A woman pays her respects at a roadblock in Portapique, N.S. on Wednesday, April 22, 2020. THE CANADIAN PRESS/Andrew Vaughan
A woman pays her respects at a roadblock in Portapique, N.S. on Wednesday, April 22, 2020. THE CANADIAN PRESS/Andrew Vaughan

A public inquiry heard that a Halifax-area denture-maker disguised as a Mountie managed to elude police by driving a replica RCMP cruiser.

Gabriel Wortman fatally shot 13 people on the first night in Portapique, N.S., and the next day he killed another nine people, including two women in Debert.

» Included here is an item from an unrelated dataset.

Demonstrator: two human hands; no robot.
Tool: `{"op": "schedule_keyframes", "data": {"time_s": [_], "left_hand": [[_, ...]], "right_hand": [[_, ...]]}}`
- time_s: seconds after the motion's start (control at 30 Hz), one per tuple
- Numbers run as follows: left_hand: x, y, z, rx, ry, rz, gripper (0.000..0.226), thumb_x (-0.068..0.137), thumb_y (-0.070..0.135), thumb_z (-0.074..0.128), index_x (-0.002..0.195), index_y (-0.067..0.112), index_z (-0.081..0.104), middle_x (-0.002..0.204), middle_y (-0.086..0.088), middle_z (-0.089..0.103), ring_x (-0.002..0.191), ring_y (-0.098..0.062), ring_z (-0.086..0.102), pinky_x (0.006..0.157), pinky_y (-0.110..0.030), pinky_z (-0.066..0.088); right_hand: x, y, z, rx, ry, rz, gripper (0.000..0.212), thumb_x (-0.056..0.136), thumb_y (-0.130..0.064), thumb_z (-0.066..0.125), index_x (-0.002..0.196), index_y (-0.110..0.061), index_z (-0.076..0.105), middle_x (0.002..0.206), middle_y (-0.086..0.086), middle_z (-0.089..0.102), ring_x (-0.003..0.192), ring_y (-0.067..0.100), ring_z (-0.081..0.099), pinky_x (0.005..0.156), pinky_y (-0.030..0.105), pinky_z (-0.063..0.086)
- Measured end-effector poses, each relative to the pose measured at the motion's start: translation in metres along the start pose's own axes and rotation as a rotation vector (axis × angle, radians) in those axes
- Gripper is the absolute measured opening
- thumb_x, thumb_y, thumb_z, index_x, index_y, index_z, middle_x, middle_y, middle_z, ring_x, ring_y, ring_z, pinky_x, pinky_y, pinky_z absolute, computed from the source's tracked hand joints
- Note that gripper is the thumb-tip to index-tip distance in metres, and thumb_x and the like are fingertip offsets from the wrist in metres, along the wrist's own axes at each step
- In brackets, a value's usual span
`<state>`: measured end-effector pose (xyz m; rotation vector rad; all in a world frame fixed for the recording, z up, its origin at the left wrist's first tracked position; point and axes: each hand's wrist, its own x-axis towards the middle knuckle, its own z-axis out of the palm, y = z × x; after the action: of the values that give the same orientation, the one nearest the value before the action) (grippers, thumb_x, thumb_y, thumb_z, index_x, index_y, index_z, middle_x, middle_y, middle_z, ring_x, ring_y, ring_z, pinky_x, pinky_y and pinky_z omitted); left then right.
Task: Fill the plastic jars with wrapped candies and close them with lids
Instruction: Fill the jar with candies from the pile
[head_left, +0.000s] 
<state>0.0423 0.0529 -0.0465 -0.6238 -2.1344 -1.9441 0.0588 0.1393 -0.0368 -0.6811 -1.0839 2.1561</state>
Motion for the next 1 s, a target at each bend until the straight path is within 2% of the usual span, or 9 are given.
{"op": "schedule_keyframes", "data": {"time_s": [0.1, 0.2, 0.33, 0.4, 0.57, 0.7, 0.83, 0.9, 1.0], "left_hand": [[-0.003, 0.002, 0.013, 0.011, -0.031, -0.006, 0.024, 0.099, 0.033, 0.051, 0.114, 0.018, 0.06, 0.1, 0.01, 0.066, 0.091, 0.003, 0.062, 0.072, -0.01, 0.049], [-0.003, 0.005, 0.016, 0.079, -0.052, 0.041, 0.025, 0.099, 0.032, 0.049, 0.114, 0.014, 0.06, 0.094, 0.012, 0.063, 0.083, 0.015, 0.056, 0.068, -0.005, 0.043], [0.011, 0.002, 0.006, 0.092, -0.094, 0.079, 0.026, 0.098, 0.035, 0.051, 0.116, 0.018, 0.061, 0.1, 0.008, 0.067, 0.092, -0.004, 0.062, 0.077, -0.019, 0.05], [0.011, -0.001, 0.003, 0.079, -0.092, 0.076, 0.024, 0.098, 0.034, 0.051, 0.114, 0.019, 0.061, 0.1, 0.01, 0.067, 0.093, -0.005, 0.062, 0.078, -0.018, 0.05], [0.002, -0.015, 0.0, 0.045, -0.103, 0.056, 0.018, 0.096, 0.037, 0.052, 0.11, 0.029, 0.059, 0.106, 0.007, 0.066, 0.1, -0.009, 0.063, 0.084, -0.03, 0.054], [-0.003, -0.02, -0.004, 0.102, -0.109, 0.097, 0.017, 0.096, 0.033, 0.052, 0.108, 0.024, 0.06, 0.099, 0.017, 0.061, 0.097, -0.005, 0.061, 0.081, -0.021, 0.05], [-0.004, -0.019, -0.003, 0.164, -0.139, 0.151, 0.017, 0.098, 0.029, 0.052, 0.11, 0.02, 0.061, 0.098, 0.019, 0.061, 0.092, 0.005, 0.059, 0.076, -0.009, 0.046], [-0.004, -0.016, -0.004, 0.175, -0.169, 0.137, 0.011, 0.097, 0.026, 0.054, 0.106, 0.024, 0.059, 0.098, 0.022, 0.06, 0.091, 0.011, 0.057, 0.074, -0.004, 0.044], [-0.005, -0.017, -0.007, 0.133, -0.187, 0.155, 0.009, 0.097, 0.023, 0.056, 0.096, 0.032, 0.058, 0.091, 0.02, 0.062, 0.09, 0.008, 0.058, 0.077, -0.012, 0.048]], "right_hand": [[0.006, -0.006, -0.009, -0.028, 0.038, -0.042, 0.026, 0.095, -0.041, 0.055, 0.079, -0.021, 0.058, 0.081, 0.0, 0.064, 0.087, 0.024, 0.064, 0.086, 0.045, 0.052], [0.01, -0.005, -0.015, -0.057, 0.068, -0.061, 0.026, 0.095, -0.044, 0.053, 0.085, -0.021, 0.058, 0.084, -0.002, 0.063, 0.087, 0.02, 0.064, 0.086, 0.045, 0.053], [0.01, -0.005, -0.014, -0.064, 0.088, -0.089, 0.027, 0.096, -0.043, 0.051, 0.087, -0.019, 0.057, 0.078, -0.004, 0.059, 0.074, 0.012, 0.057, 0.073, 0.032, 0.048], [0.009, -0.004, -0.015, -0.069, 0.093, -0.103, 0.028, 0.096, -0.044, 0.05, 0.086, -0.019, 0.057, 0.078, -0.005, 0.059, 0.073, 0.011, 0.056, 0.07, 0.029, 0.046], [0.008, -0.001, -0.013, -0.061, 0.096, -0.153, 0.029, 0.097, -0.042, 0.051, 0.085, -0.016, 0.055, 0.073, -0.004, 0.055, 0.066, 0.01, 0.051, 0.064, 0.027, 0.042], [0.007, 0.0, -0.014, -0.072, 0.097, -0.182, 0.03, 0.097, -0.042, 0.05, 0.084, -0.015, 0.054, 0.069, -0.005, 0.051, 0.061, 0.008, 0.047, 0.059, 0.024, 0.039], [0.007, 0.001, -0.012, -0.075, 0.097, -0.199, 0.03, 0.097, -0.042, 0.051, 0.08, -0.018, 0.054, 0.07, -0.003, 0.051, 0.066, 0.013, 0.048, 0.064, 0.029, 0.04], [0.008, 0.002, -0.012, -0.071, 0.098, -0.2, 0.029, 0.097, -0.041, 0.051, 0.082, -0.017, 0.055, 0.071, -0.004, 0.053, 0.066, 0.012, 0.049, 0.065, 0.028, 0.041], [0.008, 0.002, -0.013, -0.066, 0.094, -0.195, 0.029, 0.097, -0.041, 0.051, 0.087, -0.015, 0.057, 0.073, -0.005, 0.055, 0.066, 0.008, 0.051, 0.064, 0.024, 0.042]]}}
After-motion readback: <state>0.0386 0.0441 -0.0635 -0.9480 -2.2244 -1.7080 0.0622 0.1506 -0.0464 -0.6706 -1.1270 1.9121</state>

In a statement Hirtle posted online, the Liberal MP said the RCMP’s decision to schedule a large-scale tactical exercises in Debert in the days before the anniversary was “insensitive, tone-deaf and unacceptable.”

“I’ve heard directly from community members about the pain and anxiety that has been caused,” Hirtle’s statement said, adding that the RCMP had decided to end the exercises early to avoid overlapping with the anniversary on Sunday.